Sensor fault diagnosis methods
From different perspectives, the classification of fault diagnosis methods are not exactly the same. Fault diagnosis methods are simply divided into: methods based on analytical mathematical models and methods that do not rely on mathematical models.
1. Methods based on analytical mathematical models
According to the different forms of residuals, the methods based on analytical mathematical models can be further divided into: parameter estimation method, state estimation method and equivalent space method.
The model-based fault diagnosis method is one of the earliest diagnostic methods developed, but also one of the most widely studied and applied diagnostic methods.
The advantages are that the model mechanism is clear, the structure is simple, easy to realize, easy to analyze, and can be diagnosed in real time. It has an important position in the field of fault diagnosis, and will still be the main research direction of sensor fault diagnosis methods in the future development.
The disadvantages are the large amount of computation, system complexity; the existence of modeling errors, poor adaptability of the model; poor reliability, prone to false alarms, omissions and other phenomena; the robustness of external perturbations, the system is not sensitive to noise and interference.
At present, the research results of this diagnostic method are still mainly focused on linear systems, which is of great significance for the in-depth study of generalized fault diagnostic techniques for nonlinear systems, and at the same time, the problem of robustness is also of high research value. Table l describes the advantages and disadvantages of some fault diagnosis methods in the modeling method.
2. Fault diagnosis methods that do not depend on mathematical models
Currently, the control system becomes more and more complex, due to the fact that it is difficult to establish an accurate analytical mathematical model of the control system in practice, when there is a modeling error, the model-based fault diagnosis methods will be false alarms, omissions and other phenomena, so the model-independent fault diagnosis methods have been highly valued.
The advantages of the mathematical model-independent methods are that they do not require an accurate model of the object and are highly adaptable. The disadvantage is that the structure is complex and difficult to realize.
Such system model-independent fault diagnosis methods can be categorized into fault diagnosis methods based on data-driven approaches, knowledge-based fault diagnosis methods, and discrete-event-based methods.
2.1 Data-driven methods
There are two main categories of data-driven methods: signal processing methods and statistical methods.

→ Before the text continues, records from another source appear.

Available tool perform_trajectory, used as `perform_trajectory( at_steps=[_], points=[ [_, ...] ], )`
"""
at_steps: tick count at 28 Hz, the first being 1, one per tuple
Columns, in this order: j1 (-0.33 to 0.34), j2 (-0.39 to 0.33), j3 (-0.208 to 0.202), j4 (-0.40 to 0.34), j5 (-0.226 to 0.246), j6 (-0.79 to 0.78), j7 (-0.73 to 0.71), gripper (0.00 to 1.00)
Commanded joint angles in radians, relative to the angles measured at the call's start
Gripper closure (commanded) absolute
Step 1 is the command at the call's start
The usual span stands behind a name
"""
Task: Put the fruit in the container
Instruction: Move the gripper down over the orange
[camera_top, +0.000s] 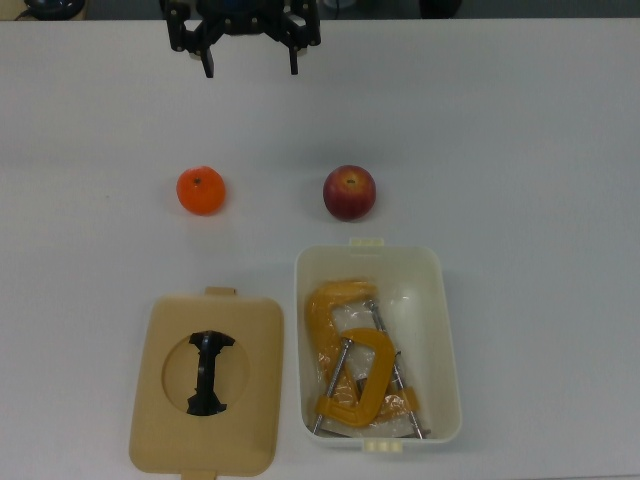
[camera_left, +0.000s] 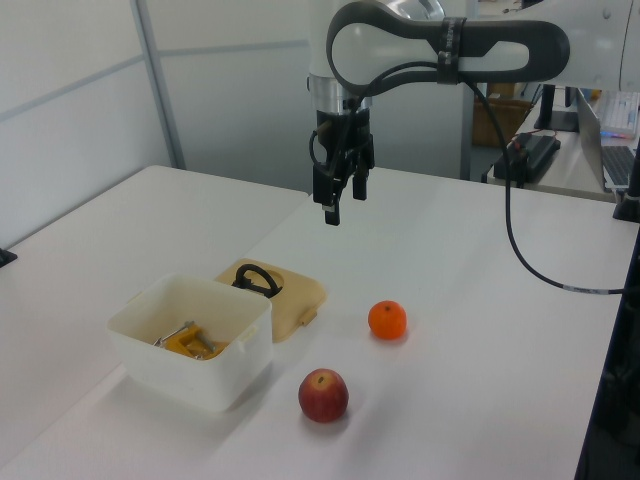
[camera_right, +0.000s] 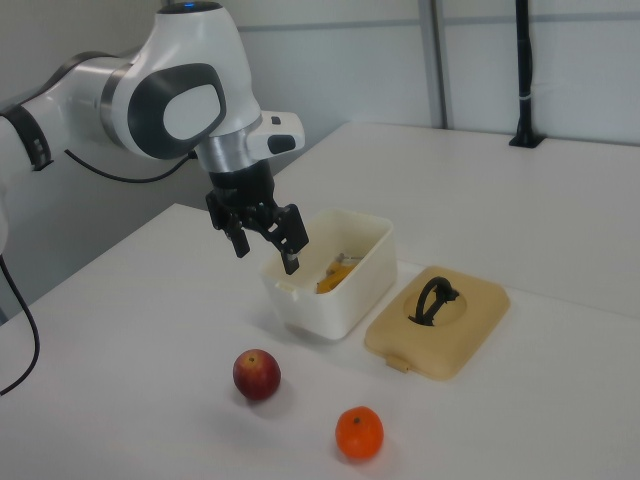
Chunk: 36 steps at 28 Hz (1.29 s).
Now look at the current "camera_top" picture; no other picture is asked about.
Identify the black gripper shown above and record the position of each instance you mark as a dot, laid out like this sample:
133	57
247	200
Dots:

Some commonly used signal processing based fault diagnosis methods are: absolute value test and trend test, fault detection using Kullb ack information criterion, fault detection methods based on adaptive sliding Lattice filter, fault detection methods based on signal modal estimation correlation analysis methods, wavelet analysis methods and information fusion methods.

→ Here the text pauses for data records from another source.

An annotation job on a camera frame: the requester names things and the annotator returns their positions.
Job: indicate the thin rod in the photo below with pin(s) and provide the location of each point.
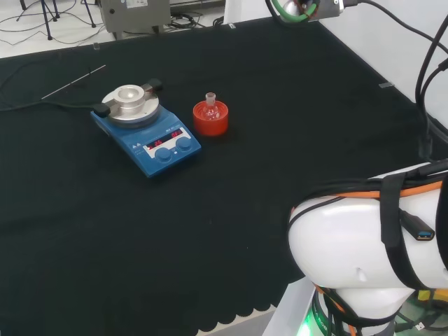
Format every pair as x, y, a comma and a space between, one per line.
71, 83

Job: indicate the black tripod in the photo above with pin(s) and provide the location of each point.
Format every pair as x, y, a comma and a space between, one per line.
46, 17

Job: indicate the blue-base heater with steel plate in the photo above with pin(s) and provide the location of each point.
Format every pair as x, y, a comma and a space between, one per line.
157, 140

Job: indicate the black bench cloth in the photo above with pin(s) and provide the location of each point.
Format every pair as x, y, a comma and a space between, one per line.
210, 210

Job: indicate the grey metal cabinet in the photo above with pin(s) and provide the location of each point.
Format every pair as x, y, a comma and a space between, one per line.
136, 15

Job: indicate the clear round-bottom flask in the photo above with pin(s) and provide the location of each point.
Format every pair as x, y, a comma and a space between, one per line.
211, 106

2.2 Knowledge-based methods
Knowledge-based fault diagnosis methods can be concordantly categorized into two types: symptom-based fault diagnosis methods and qualitative model-based fault diagnosis methods.
2.3 Discrete event-based methods
Discrete event-based fault diagnosis method is a new type of fault diagnosis method developed in recent years. The basic idea is that the state of the discrete event model reflects both the normal state and the fault state of the system.
With the progress of theoretical research and the continuous improvement of the technical level, the study of sensor fault diagnosis will tend to be more practical, and some of the problems encountered in practice will be gradually solved.